12上の御曹司と女子高生は愛を育めない
身の危険に大きな声で抗議しても大きな手は私の胸元から肌を堪能するように動く。
そして彼の顔が近づき、


「どれだけお前に触れるのを待たされたと思ったんだ。その分を補っているだけで問題ない」

「それ、もう何度も聞かされてるんだけど!」


わざと耳元で無駄に良い声で囁く。なんて悪質な。
でももうこうなれば諦めるしか無い。

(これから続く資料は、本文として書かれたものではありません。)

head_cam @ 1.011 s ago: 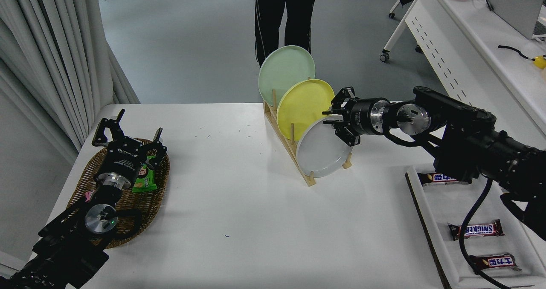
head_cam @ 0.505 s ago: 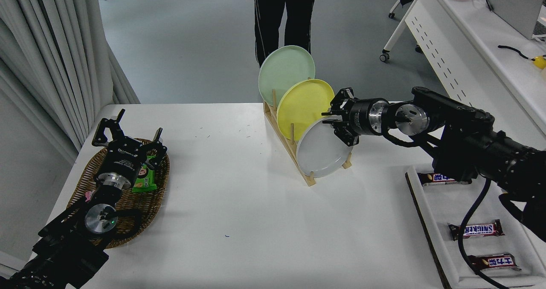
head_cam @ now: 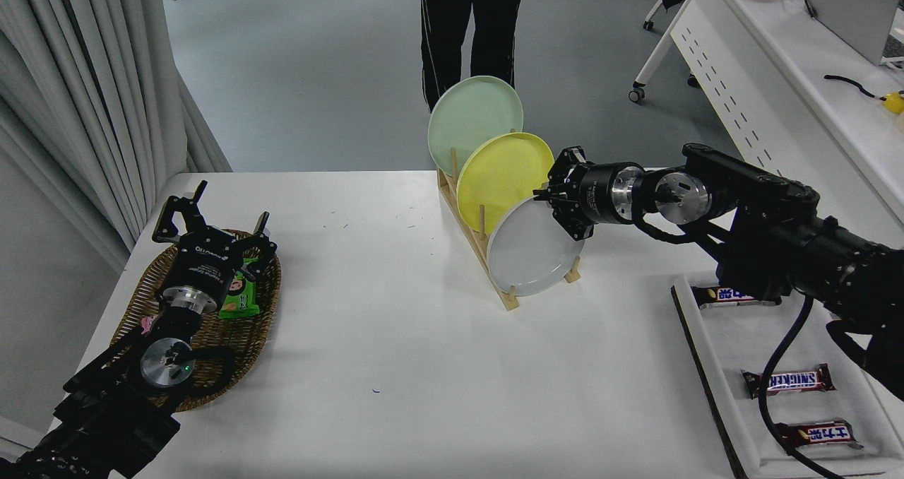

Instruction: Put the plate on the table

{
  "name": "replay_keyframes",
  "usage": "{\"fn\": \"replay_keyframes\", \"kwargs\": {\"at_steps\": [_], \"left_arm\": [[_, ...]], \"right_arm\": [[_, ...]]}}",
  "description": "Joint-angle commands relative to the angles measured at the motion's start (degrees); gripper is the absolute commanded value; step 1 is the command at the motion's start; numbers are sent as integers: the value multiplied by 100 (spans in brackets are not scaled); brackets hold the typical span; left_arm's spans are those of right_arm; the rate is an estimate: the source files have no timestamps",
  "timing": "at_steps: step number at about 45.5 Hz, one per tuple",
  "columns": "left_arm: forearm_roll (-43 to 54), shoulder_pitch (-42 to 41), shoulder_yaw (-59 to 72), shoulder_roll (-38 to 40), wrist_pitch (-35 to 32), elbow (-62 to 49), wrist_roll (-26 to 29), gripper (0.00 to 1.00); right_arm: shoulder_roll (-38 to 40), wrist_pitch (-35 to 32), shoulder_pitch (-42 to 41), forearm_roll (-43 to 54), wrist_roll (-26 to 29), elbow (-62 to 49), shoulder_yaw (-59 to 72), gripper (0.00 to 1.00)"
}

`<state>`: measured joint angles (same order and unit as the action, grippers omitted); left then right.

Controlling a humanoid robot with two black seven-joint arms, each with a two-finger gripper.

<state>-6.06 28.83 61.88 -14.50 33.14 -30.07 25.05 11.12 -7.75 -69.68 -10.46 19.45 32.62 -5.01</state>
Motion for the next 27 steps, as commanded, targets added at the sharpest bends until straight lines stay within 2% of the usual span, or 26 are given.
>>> {"fn": "replay_keyframes", "kwargs": {"at_steps": [1,27], "left_arm": [[0,0,0,0,0,2,0,100],[0,0,0,0,0,1,0,100]], "right_arm": [[13,-8,-2,18,15,7,-35,0],[145,19,-291,-52,234,86,-264,0]]}}
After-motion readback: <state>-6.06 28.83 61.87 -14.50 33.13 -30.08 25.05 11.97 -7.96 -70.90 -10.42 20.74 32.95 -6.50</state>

だけど少しくらい反撃はしたい。


「そもそも高校生を好きになった光生さんが悪いんですよ」


彼の顔が耳元から離れ、今度は鼻が付きそうなくらい正面に来て、


「仕方ないだろう、好きな女が12も下の女子高生だったんだ、お前が悪い」


そう言いながら嬉しそうに笑う。
そんな可愛い笑顔を見せられたら私が弱いのをこの人は知っている。
ちゃんと私が受け止めてくれると信じているから。


「仕方ないですね、大人として我慢してた旦那様のお好きなように」


お互い笑顔のまま口づけを交わす。
ゆっくり愛おしむような彼のキスは、絶対に私を傷つけないことを約束しているようだ。

光生さんが声で部屋の灯りを消すように指示する。
カーテンを閉めていなかった高層階の窓からは、夜なのに明るい光が入ってきてお互いの顔を照らし、また長い口づけに私の身体から力が抜けていく。
光生さんはそんな私を愛おしそうな目をして見下ろし、強く抱きしめた。


「愛している、紫央里」

「知ってます」

「そうじゃない」

「愛してますよ、光生さん」


私が返事をすれば、やっと手に入れた、そう小さな声が聞こえた。

絶対にあり得ないと思った未来を今、二人で歩んでいる。
12歳も上のこんな可愛い彼と私はこれから生きるのだと、繋がれた大きな手を握り返し、私は口元を緩めて目を閉じた。